Problem
In the data below, one line contains "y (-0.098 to" and a later one contains "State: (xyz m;". Print both, with every line between them, exactly and alone.
▼
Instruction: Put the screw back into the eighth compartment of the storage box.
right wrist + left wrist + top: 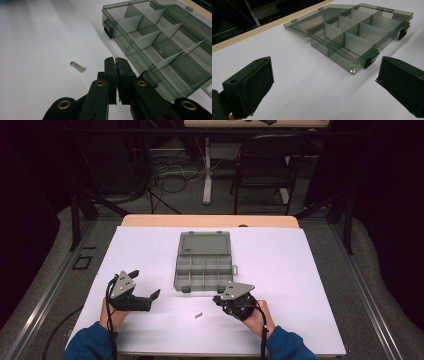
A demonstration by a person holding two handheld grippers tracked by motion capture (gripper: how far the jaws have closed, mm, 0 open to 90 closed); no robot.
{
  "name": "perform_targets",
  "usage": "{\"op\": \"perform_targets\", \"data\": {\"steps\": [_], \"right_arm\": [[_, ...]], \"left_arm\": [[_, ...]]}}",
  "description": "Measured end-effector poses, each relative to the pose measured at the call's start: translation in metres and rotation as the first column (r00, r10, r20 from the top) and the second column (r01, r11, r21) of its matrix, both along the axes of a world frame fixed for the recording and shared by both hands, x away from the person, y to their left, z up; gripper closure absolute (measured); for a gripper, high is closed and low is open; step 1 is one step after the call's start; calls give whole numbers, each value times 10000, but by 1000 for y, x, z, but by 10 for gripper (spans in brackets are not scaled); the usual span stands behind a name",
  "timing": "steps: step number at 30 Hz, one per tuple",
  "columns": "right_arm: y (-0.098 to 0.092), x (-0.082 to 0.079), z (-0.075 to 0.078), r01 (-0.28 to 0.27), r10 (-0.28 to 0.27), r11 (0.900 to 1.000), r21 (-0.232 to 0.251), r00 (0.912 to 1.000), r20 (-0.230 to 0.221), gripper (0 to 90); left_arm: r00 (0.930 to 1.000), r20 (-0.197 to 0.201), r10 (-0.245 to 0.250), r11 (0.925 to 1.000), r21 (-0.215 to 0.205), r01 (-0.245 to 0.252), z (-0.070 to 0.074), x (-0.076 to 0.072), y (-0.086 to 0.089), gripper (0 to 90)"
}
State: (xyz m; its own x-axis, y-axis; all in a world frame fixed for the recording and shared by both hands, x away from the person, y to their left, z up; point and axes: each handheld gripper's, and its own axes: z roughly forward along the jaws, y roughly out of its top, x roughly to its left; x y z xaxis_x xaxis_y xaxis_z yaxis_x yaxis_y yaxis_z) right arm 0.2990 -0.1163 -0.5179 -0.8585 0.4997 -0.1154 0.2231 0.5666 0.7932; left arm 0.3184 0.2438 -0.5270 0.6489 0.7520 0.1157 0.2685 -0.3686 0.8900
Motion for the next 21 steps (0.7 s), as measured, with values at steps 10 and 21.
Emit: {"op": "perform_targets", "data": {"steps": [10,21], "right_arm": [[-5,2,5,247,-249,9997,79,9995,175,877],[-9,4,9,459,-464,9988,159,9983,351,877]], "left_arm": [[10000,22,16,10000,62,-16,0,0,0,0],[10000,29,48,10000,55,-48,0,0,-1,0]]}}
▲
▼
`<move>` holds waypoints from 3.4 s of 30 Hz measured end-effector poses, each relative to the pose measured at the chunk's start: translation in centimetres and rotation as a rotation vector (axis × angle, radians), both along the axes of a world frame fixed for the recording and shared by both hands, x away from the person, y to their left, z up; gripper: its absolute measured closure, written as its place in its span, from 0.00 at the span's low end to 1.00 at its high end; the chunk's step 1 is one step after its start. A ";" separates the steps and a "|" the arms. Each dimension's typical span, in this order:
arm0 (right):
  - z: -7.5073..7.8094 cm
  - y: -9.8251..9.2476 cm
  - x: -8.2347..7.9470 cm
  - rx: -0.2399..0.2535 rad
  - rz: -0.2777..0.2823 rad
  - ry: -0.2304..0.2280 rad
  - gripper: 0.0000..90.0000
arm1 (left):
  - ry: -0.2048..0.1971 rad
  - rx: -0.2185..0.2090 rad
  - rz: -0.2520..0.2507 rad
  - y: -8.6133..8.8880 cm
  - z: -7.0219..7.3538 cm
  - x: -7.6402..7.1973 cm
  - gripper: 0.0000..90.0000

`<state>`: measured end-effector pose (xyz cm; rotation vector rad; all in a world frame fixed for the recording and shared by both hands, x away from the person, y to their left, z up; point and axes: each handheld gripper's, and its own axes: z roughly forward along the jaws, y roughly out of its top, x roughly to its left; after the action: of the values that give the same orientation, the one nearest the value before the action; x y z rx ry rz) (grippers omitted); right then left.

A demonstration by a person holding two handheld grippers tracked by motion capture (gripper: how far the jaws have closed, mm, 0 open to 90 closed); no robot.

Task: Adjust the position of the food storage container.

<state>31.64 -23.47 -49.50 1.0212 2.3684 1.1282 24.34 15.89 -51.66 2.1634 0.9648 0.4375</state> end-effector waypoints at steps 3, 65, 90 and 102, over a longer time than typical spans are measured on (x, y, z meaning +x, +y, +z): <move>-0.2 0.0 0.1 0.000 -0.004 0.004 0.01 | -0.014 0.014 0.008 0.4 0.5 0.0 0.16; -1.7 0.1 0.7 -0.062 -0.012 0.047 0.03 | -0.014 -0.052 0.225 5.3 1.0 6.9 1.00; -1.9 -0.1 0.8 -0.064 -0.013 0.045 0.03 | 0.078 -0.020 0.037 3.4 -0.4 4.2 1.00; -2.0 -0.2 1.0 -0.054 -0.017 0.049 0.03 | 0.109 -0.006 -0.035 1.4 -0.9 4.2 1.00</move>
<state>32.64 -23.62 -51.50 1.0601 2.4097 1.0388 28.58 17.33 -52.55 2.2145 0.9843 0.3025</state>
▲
Answer
  "columns": "right_arm: y (-0.098 to 0.092), x (-0.082 to 0.079), z (-0.075 to 0.078), r01 (-0.28 to 0.27), r10 (-0.28 to 0.27), r11 (0.900 to 1.000), r21 (-0.232 to 0.251), r00 (0.912 to 1.000), r20 (-0.230 to 0.221), gripper (0 to 90); left_arm: r00 (0.930 to 1.000), r20 (-0.197 to 0.201), r10 (-0.245 to 0.250), r11 (0.925 to 1.000), r21 (-0.215 to 0.205), r01 (-0.245 to 0.252), z (-0.070 to 0.074), x (-0.076 to 0.072), y (-0.086 to 0.089), gripper (0 to 90)"
}
State: (xyz m; its own x-axis, y-axis; all in a world frame fixed for the recording and shared by both hands, x away from the person, y to their left, z up; point and axes: each handheld gripper's, and its own axes: z roughly forward along the jaws, y roughly out of its top, x roughly to its left; x y z xaxis_x xaxis_y xaxis_z yaxis_x yaxis_y yaxis_z) right arm 0.2990 -0.1163 -0.5179 -0.8585 0.4997 -0.1154 0.2231 0.5666 0.7932; left arm 0.3184 0.2438 -0.5270 0.6489 0.7520 0.1157 0.2685 -0.3686 0.8900

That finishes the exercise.